フューチャリスト宣言/梅田望夫+茂木健一郎

フューチャリスト宣言 (ちくま新書)

自転車通勤が増えたせいで読めなくなっていたのを休みに乗じて一気に読む、今年最後の1冊。


これからのウェブ世界を肯定的にみる対談集。
茂木さん曰く「言語以来の地殻変動」というインターネットの発達によって、
従来の教育体制とか会社組織とかがナンセンスになり、
所属という方法そのものが疑われつつある社会。
所属をもたないでもブログが自分の履歴書代わりになるのだということを
実践している梅田さんの生き方はまさに次なる社会のあり方を
見越しているのかもしれない。
インターネットの普及という意味では先進国にある日本だが、
欧米とは違ってリアルな社会の方では談合主義が根底にあるために、
新しい芽は摘まれ、履歴書における1日の空白も嫌われる現実。
それでもあと10年してgoogle世代が社会を動かすようになれば、
変わってくるはずだから、悲観することなく楽しい未来をつくっていきたいというのがおおまかな本の趣旨。

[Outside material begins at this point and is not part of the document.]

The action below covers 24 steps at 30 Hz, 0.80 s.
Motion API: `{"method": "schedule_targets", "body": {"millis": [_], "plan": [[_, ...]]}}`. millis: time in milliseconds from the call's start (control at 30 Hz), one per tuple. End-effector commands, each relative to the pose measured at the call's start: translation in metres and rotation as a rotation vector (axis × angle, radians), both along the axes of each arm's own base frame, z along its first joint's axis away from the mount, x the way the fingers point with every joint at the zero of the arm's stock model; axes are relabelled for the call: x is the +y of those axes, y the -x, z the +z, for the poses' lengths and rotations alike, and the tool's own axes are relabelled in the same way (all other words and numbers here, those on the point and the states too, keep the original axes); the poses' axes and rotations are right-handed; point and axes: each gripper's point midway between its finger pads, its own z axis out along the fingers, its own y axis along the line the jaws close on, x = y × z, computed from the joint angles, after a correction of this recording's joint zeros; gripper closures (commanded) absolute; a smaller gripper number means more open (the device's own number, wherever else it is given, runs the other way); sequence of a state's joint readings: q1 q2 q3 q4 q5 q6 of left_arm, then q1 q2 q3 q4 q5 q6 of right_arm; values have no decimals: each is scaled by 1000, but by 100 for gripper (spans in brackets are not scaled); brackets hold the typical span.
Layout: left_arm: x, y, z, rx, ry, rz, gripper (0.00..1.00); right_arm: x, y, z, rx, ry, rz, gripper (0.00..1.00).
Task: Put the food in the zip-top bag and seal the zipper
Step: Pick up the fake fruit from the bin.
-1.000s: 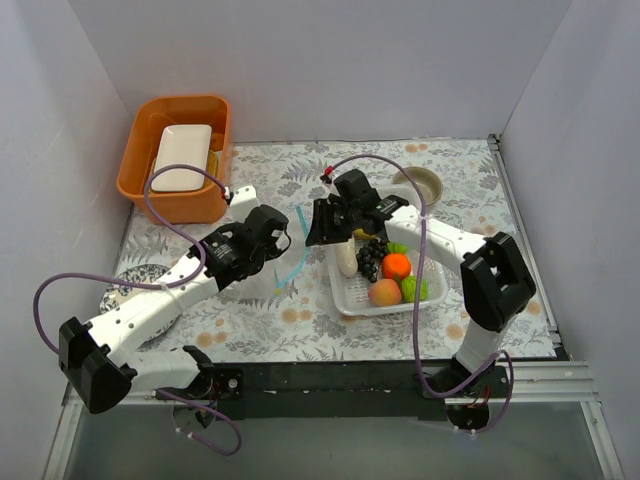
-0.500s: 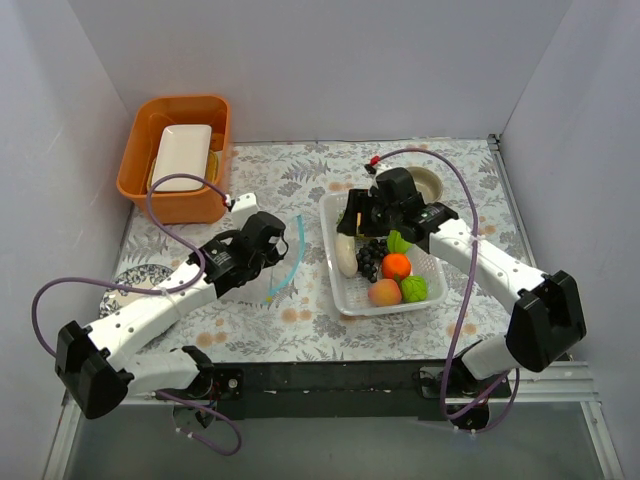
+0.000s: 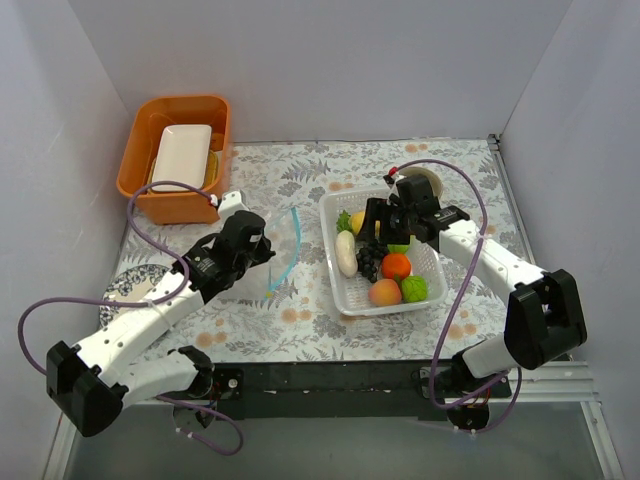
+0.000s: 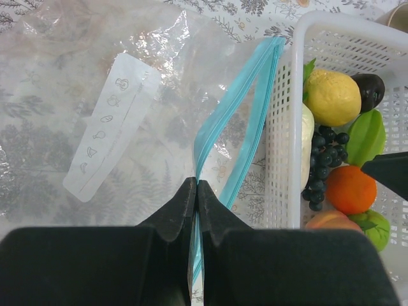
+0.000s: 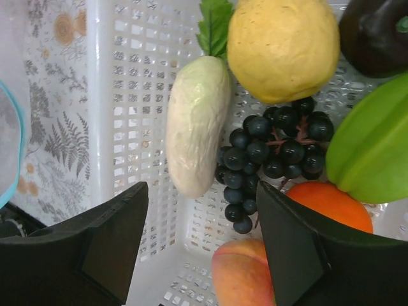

インターネットの世界で、「ラフ コンセンサス アンド ランニング コード」という言葉があります。(中略)最初の合意形成はそのくらいゆるくして、動くコードを作ろうと。最初にスペックをガチっと決めてトップダウンでモノを作っていくのではなくて、だいたいのコンセンサスができたら、後はとにかく動くものを作って、それで標準が決まっていく。そのあとはだんだん進化させていこうという考え方です。そういうある種のいい加減さ、最初から完璧を求めない姿勢、だけど早く大勢の人の知恵を集める仕組みが、現代的な気がします。(梅田)
使えるものは不完全であっても使っちゃうという発想は生物と同じ。生命のプロセスは以外といい加減です。(中略)進化自体もDNAのコードの写し間違いによって起こる。インターネットの上で起こっていることって、じつは生物システムの動作原理に近いんですよ。(茂木)

たとえばこういうのを設計のあり方として使えないだろうか。
ざっくりとした素案を掲示板のようなインターネット上にアップしておいて
それに対し、施主や担当者だけでなく、担当以外の所員とかOBの所員とか、制限なくああだこうだといろいろな人の意見をかぶせていって、
完成系に近づけるような。
設計の段階に存在している時間の長さを認めればこういう設計のあり方って結構あり得る気がしてくる。

そこにその人らしさが一番表れる。だって、ネットでどこのドメインを見ているかというのは、人によって全然違うじゃないですか。テレビを見るのとは全く違った自由度がある。その体験は自分を作り上げていく上でも重大なことだと思います。(茂木)


僕はあんまりそうでもなかったけど、幼少の頃の話をすると世代的にはテレビ世代だから、全然違う環境で育ったつもりでも、昔のアニメの話とか完全に共有していたりする。
そう思うとテレビ世代でない幼少時代を過ごした子供が大人になってつくる社会のことを思うと、今よりノスタルジーな方向に行くのかも。

たくさんの分野に興味があって、関係性に興味がある、俯瞰してものを見て全体の構造をはっきりさせたいという志向がある人はこれからの時代有利になってくる気がします。(梅田)


ギャップイヤー(卒業してから就職するまでのタイムラグ)を持ち、
偶有性を大切にして、5年以上もブログを書き続けている僕にとっては
この二人に共感することはものすごく多いし、ものすごい励まされる。